A FULL JOIN, also known as FULL OUTER JOIN, in PostgreSQL is a clause used in SQL to return all records when there is a match in either left or right table records. This type of join combines the results of both LEFT JOIN and RIGHT JOIN, including all rows from the joined tables, and filling in NULL values in columns from the table that lacks a matching row. FULL JOIN can be particularly useful when you want to understand all the relationships between the data in two tables, including those records that do not have a corresponding match on either side.

Basic FULL JOIN Example

SELECT *
FROM table1
FULL JOIN table2
ON table1.id = table2.id;

This basic query will show all records from both table1 and table2. Where there are matching ids, it will show row data from both tables. Where there is no match, you will see NULL values for the missing side.

Handling Unmatched Rows with COALESCE

Let’s now use the COALESCE function to handle unmatched rows, by replacing NULL with a default value. This function takes two or more arguments and returns the first non-null value.

SELECT COALESCE(table1.id, table2.id) as id,
       COALESCE(table1.description, 'Not in Table1') as description1,
       COALESCE(table2.description, 'Not in Table2') as description2
FROM table1
FULL JOIN table2
ON table1.id = table2.id;

With COALESCE, this query assigns a default text to distinguish which table the NULL values are coming from.

Aggregate Functions with FULL JOIN

In this more advanced example, we will use aggregate functions like SUM and COUNT, to summarize data while retaining the FULL JOIN characteristic of not losing any rows.

SELECT COALESCE(table1.category, table2.category) as category,
       SUM(table1.amount) as total_amount1,
       SUM(table2.amount) as total_amount2,
       COUNT(table1.*) astotal_count1,
       COUNT(table2.*) as total_count2
FROM table1
FULL JOIN table2
ON table1.category = table2.category
GROUP BY category;

This will provide a summary of amounts and counts per category across both tables, including categories that are exclusive to one table.

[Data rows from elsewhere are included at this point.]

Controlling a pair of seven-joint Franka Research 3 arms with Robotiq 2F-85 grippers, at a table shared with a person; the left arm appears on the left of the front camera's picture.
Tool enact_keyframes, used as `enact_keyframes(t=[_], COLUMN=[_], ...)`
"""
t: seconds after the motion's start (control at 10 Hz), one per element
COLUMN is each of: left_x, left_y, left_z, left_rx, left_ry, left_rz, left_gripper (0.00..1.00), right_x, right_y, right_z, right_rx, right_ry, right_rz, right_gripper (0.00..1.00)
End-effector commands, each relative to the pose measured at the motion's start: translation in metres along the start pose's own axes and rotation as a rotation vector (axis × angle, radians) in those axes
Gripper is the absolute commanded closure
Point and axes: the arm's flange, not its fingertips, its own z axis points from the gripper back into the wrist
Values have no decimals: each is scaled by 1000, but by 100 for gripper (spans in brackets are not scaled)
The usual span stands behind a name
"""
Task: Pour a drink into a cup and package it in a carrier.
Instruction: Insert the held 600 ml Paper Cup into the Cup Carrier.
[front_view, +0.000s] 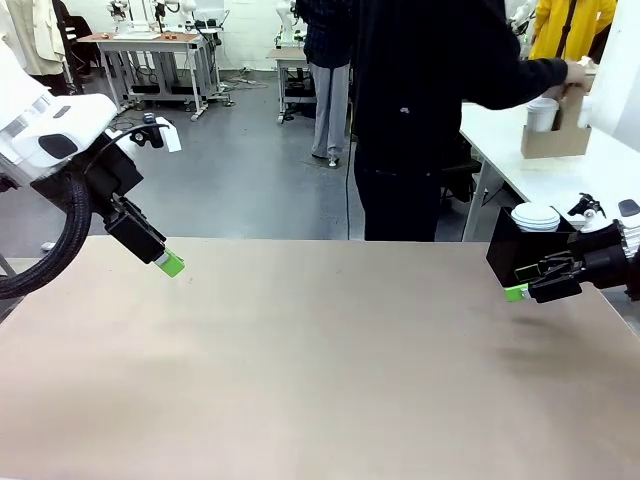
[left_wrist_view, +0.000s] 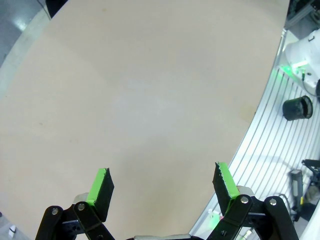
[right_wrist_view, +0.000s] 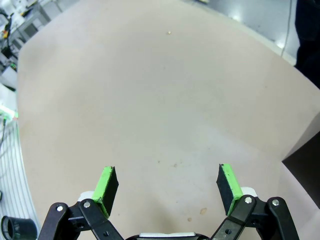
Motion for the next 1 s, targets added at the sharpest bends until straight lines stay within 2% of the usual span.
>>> enact_keyframes(t=[0.0, 0.9], left_x=[-2, -2], left_y=[1, 1], left_z=[0, 0], left_rx=[1, 1], left_ry=[8, 8], left_rz=[-8, -8], left_gripper=[0, 0], right_x=[0, 0], right_y=[-1, -1], right_z=[1, 1], right_rx=[-15, -15], right_ry=[7, 7], right_rz=[3, 3], right_gripper=[0, 0])
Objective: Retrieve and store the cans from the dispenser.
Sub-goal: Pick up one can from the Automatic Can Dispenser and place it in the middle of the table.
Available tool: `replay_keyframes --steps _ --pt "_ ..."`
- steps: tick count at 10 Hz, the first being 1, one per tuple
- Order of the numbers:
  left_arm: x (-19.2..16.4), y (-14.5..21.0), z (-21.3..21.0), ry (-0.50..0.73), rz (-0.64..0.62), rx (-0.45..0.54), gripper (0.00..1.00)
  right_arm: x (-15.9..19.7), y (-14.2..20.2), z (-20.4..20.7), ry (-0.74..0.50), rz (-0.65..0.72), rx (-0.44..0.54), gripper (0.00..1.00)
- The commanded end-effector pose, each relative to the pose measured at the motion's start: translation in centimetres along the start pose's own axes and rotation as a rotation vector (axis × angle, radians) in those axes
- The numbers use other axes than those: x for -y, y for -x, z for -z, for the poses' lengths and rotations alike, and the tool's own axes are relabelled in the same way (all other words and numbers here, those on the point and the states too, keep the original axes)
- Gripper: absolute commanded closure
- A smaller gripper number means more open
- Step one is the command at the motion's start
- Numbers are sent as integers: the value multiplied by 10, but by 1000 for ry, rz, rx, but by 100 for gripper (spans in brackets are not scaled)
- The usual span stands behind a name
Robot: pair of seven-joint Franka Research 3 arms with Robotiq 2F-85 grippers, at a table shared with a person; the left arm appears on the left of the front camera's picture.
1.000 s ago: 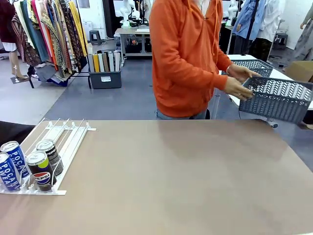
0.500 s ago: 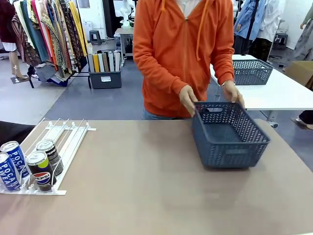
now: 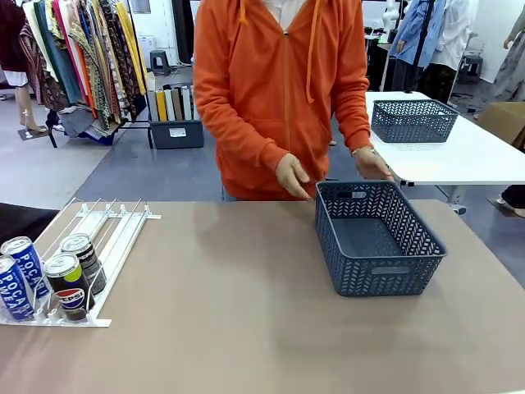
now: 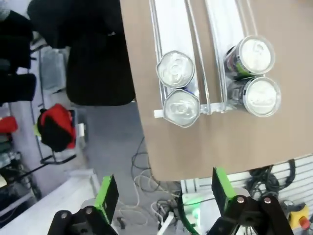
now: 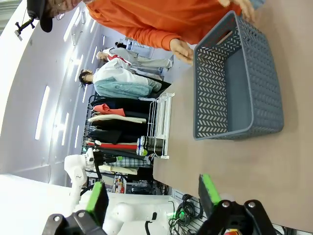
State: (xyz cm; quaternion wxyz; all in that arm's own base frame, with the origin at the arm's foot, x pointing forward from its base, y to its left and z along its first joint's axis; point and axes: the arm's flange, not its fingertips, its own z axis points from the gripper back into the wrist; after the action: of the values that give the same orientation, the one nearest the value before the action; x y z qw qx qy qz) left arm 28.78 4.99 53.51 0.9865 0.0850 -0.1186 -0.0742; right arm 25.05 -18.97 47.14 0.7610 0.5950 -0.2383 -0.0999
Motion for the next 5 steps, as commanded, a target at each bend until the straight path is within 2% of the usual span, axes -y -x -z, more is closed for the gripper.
replay_keyframes --steps 1,3,4,5 --pt "2 1 -8 62 -2 55 0 -4 -2 0 -23 -4 16 0" --pt "2 -1 -2 29 6 18 0 -4 -2 0 -23 -4 16 0" --pt "8 -9 17 115 59 -24 0 -4 -2 0 -23 -4 16 0" --pt "7 -16 36 166 28 -54 0 -4 -2 0 -23 -4 16 0"
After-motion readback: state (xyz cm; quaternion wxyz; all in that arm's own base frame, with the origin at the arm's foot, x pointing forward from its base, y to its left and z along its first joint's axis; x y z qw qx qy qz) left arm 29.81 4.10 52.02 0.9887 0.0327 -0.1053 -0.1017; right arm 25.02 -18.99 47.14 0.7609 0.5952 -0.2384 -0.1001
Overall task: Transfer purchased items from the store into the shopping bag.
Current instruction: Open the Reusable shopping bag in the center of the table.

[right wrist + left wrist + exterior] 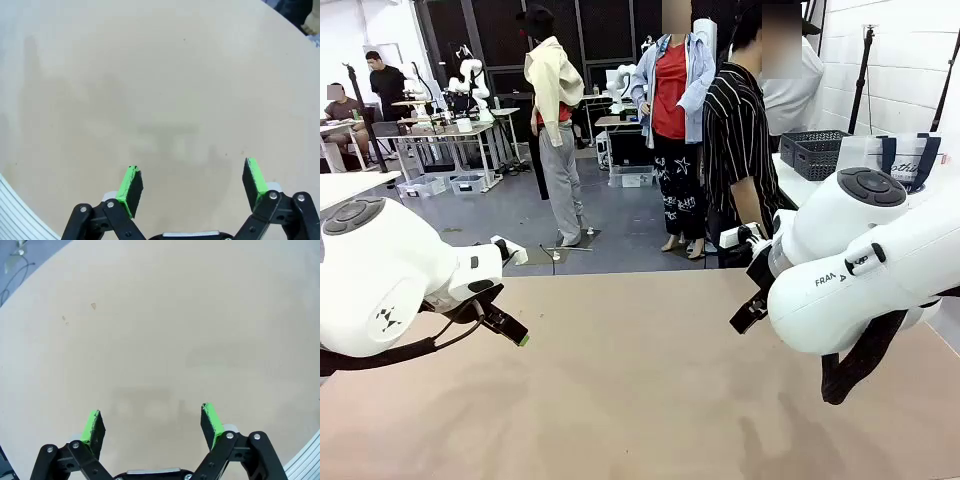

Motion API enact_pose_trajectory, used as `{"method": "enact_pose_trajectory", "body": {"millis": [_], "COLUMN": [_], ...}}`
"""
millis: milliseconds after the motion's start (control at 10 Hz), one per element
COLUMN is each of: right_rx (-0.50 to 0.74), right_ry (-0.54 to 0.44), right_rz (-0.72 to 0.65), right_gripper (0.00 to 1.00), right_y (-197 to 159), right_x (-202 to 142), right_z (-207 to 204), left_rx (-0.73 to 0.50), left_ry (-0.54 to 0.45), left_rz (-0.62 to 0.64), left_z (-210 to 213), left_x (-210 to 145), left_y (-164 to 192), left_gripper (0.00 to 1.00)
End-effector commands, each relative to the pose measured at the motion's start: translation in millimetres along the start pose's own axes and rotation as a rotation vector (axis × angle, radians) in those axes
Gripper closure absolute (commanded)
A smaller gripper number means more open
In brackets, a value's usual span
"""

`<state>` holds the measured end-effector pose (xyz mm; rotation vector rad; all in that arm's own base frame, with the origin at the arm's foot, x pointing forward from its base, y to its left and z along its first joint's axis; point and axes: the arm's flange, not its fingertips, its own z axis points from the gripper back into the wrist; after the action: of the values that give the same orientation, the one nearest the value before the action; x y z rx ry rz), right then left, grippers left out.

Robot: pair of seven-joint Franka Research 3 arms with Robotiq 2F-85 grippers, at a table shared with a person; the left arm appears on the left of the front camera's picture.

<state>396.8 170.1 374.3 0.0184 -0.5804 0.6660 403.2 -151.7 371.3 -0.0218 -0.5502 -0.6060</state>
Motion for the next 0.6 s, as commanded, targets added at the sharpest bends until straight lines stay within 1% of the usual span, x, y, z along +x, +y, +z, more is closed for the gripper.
{"method": "enact_pose_trajectory", "body": {"millis": [0,500], "right_rx": [0.0,0.0], "right_ry": [0.0,0.0], "right_rz": [0.0,0.0], "right_gripper": [0.0,0.0], "right_y": [-0.1,-0.1], "right_x": [0.0,0.0], "right_z": [0.0,0.0], "left_rx": [0.0,0.0], "left_ry": [0.0,0.0], "left_rz": [0.0,0.0], "left_z": [0.0,0.0], "left_x": [0.0,0.0], "left_y": [0.0,0.0], "left_gripper": [0.0,0.0]}}
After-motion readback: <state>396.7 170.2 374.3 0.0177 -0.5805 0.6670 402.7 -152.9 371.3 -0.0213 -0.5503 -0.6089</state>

Advanced FULL JOIN with Subqueries and Filtering

In concert with WHERE clauses and subqueries, FULL JOINs can become an even more powerful tool. Here’s how to filter your FULL JOIN results and using subqueries for dynamic comparisons.

SELECT *
FROM (
    SELECT id, COUNT(*) as total_sales
    FROM table1
    GROUP BY id
) as sales1
FULL JOIN (
    SELECT id, COUNT(*) as total_purchases
    FROM table2
    GROUP BY id
) as sales2
ON sales1.id = sales2.id
WHERE COALESCE(sales1.total_sales,0) > 5
   OR COALESCE(sales2.total_purchases,0) > 5;

This advanced example filters out records by the number of sales or purchases above a certain number.

When to Use FULL JOIN

Use FULL JOIN in scenarios where you need a comprehensive view of the dataset. This may include analyzing gaps between two sets of data, reconciling disparate data sources, or when you’re not sure if there some records exist in one table and not the other. Exercise caution though; FULL JOIN can produce very large result sets and should be used judiciously especially with large tables.

Pitfalls to Avoid

While FULL JOIN is a powerful tool, it can also lead to misinterpretations if not used properly. Be vigilant against: creating overly large result sets that are hard to decipher, neglecting NULL values that could distort results, and utilizing inefficient queries that could slow down database performance. Also, always verify that your ON clause makes sense to prevent incorrect associations between tables.

Conclusion

In conclusion, FULL JOIN in PostgreSQL is a versatile and essential command for any SQL user dealing with relational datasets. Whether for data analysis or integrity checks, FULL JOIN can illuminate the relationships in your data you might otherwise miss. As with any powerful tool, it requires careful handling to avoid common pitfalls and deliver meaningful results.